As with HIV, the risk of HBV depends on the degree of contact with infected blood and the status of the source patient.  According to a 1982 article in the Annals of Internal Medicine, the risk of developing clinical hepatitis if the source patient is both hepatitis B surface antigen (HBsAg) and HBeAg-positive is 22-31%; the risk of developing serologic evidence of HBV infection was 37-62%. By comparison, the risk of developing clinical hepatitis from a needle contaminated with HBsAg-positive, HBeAg-negative blood is 1-6%, and the risk of developing serologic evidence of HBV infection, 23-37%.  Therefore, Homer should be tested for HBV and given the hepatitis B vaccination series.  In addition, an infectious disease specialist should be consulted regarding the use of hepatitis B immune globulin (HBIG).  The initiation of HBIG within one week of needle-stick exposure to HBsAg-positive blood can provide an estimated 75% protection from HBV infection. The good news is that the risk of hepatitis C (HCV) infection is low. The incidence of infection with HCV via needle-stick injury is in the range of 0-7%.  The Advisory Committee on Immunization Practices (ACIP) states the use of immune globulin for post-exposure prophylaxis is not supported by the available literature.   In addition, the use of antiretroviral agents (i.e., interferon) to prevent infection, are not FDA-approved for this indication.

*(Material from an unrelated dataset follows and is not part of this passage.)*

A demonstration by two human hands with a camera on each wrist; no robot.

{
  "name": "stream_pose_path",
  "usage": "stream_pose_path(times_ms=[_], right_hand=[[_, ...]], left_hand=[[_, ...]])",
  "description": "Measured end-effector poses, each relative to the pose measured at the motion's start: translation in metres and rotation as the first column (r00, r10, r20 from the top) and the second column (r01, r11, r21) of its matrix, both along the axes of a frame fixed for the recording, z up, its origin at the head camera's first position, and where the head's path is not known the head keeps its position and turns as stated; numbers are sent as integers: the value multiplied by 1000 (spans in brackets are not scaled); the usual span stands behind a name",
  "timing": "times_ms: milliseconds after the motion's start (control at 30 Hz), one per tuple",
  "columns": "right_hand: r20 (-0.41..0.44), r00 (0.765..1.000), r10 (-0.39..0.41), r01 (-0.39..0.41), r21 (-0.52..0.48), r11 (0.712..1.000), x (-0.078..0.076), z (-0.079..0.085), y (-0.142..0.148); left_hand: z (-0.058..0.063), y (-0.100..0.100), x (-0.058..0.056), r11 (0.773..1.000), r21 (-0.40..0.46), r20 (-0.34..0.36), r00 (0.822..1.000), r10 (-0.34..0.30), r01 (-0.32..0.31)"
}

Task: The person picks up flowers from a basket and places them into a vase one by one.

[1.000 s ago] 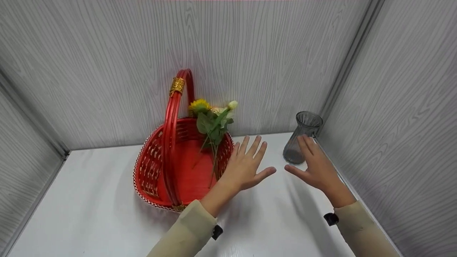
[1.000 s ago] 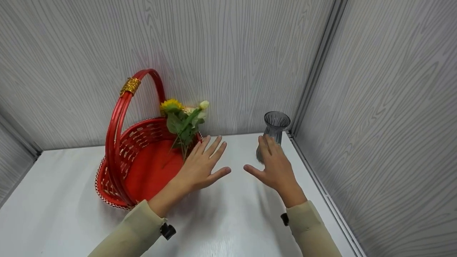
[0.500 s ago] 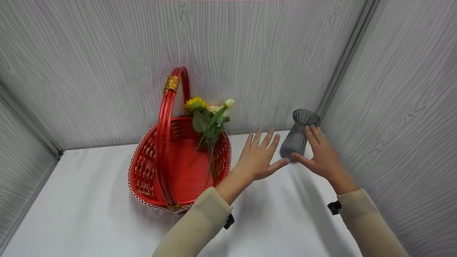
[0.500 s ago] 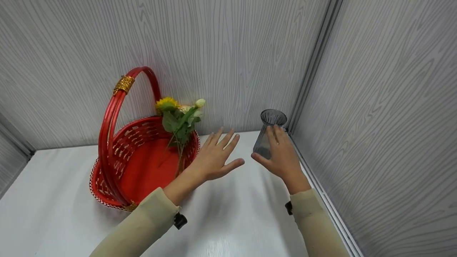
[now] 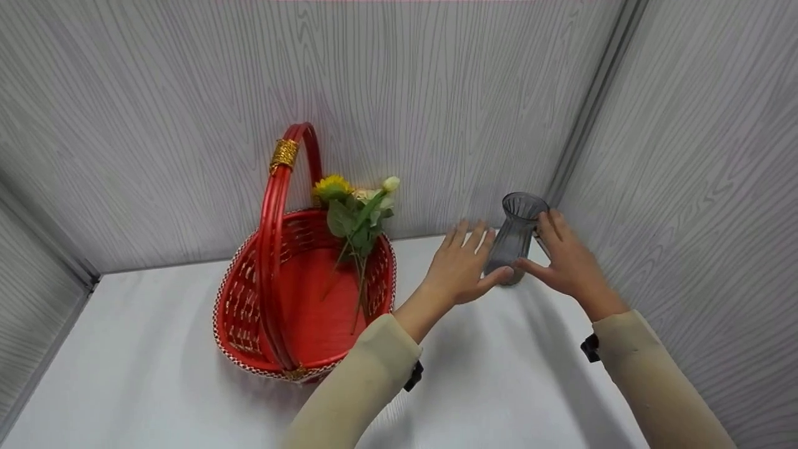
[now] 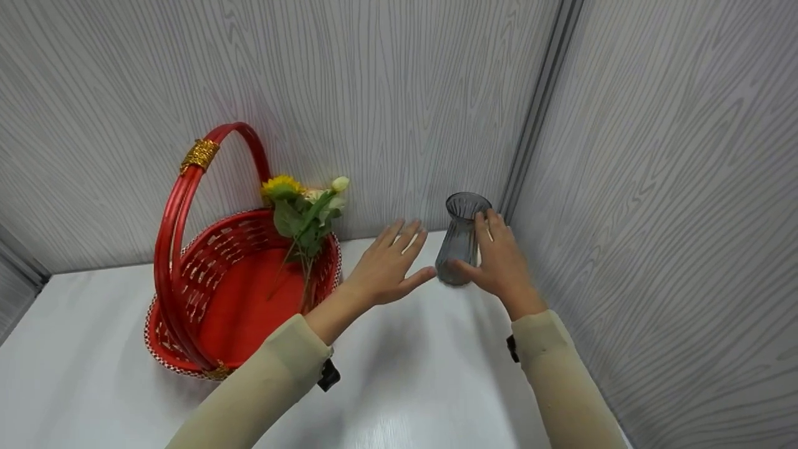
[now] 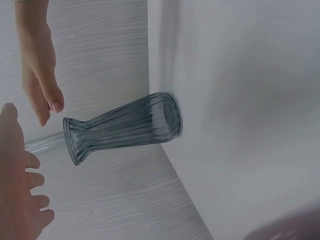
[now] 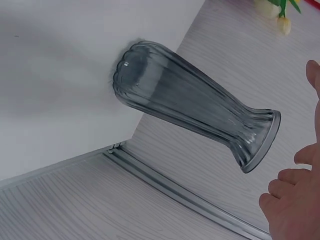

A good rule of thumb to remember the risk from a needle-stick exposure is:

-    HBV = 30%
-    HCV = 3%
-    HIV = 0.3%
 

References:

Alter MJ.  Occupational exposure to hepatitis C virus: a dilemma. Infect Control Hosp Epidemiol. 1994;15:742-4.

Cardo DM, Culver DH, Ciesielski CA.  A case-control study of HIV seroconversion in health care workers after percutaneous exposure.  N Engl J Med. 20 Nov 1997;  337(21):1485-90.

Grady GF, Lee VA, Prince AM, et al.  Hepatitis B immune globulin for accidental exposures among medical personnel: final report of a multi-center controlled trial.  J Infect Dis.  1978;138:625-38.

Prince AM, Szmuness W, Mann MK, et al.  Hepatitis B "immune" globulin: effectiveness in prevention of dialysis-associated hepatitis.  N Engl J Med.  1975;293:1063-7.

Seeff LB, Zimmerman HJ, Wright EC, et al.  A randomized, double blind controlled trial of the efficacy of immune serum globulin for the prevention of post-transfusion hepatitis: a Veterans Administration cooperative study.  Gastroenterology.  1977;72:111-21.

U.S. Department of Health and Human Services.  Centers for Disease Control and Prevention.  Updated U.S. public health service guidelines for the management of occupational exposures to HBV, HCV, and HIV. MMWR.  29 June 2001; 50(RR-11).

Werner BG, Grady GF.  Accidental hepatitis-B-surface-antigen-positive inoculations: use of e antigen to estimate infectivity.  Ann Intern Med. 1982;97:367-9.

This Pearl is meant for academic and educational purposes only. This Pearl is meant to raise important points regarding the safe and cost-effective pharmacotherapy of patients. It is not meant to be the definitive reference for the treatment or prophylaxis of various diseases. Although every effort is taken to ensure this Pearl is correct and factual, errors may occur. The Pharmacoeconomic Center assumes no liability for incorrect information or harm that may occur from the use of the information included in this Pearl.